INSTRUCTIONS FOR THE TASK:
All lines from the first line of the material up to and including the line with "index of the" must be copied exactly, and no others.

(DATA PROVIDED Opens)

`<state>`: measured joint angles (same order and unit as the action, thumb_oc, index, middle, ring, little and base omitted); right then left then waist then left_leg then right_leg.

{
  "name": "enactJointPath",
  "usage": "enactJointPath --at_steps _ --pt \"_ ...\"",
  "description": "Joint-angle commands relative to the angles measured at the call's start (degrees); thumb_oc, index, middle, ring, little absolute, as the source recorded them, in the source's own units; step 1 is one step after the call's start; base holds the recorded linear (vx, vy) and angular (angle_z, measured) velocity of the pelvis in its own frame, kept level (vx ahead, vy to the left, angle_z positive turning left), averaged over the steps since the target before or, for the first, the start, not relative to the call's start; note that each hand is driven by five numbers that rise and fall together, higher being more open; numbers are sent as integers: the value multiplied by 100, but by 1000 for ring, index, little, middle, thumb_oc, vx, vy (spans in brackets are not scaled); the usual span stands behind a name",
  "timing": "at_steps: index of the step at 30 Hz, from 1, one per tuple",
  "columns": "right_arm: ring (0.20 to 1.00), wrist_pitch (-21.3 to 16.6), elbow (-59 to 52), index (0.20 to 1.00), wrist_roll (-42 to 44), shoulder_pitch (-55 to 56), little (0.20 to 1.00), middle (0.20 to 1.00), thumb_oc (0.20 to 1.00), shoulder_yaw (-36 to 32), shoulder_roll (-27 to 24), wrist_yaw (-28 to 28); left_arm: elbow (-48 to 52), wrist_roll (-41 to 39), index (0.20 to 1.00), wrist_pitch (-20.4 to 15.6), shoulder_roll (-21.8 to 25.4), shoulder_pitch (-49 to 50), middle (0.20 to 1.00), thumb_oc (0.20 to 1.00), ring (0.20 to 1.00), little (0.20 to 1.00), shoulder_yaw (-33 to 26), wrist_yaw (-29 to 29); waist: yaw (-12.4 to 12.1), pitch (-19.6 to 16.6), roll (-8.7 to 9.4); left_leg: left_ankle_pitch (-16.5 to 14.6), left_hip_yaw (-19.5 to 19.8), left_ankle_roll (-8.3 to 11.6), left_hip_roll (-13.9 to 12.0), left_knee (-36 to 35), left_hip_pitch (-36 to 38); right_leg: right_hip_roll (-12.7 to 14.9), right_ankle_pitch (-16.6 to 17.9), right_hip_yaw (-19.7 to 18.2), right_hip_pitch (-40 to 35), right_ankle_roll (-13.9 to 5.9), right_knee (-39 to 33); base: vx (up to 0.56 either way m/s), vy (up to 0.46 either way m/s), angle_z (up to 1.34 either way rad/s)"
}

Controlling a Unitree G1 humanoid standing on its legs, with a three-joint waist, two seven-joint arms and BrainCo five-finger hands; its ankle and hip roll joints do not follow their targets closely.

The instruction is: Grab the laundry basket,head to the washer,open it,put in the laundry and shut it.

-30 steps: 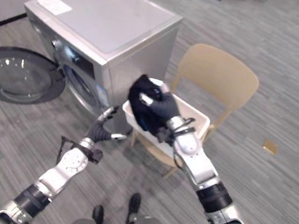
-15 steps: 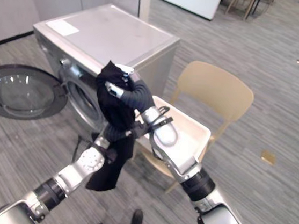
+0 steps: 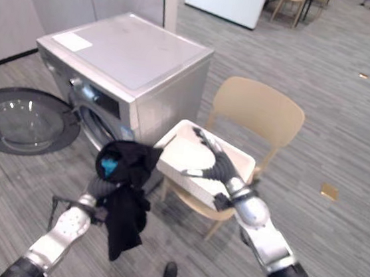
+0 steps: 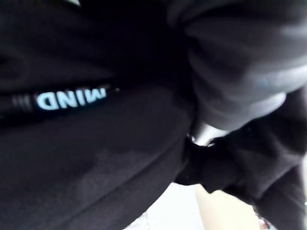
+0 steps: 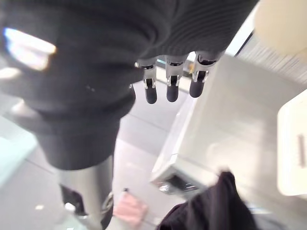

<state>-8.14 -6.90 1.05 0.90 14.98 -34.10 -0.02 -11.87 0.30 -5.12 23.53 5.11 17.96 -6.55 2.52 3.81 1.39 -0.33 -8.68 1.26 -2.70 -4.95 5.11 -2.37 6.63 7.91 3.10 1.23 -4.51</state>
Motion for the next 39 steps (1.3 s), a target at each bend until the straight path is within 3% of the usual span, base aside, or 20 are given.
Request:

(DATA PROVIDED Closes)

RESPONSE AREA:
`<state>`: measured joint angles (same order and unit as the action, thumb_oc, index, middle, ring, little and base omitted); right then left then waist then left_leg then right_leg.

{
  "name": "enactJointPath",
  "usage": "enactJointPath --at_steps _ --pt \"_ ...\"",
  "description": "Joint-angle commands relative to the angles measured at the call's start (degrees); thumb_oc, index, middle, ring, little absolute, as the source recorded them, in the source's own units; step 1 is one step after the call's start; base holds the recorded linear (vx, vy) and angular (angle_z, measured) velocity of the pelvis in its own frame, kept level (vx ahead, vy to the left, angle_z positive turning left), averaged over the steps since the target before or, for the first, the start, not relative to the call's start; note that each hand is driven by five numbers that rise and fall together, higher being more open; numbers are sent as integers: the value multiplied by 100, but by 1000 for ring, index, little, middle, thumb_oc, vx, vy (spans in brackets are not scaled); the usual span stands behind a name",
  "timing": "at_steps: index of the step at 30 Hz, from 1, one per tuple",

Output is finished, and nothing else is required.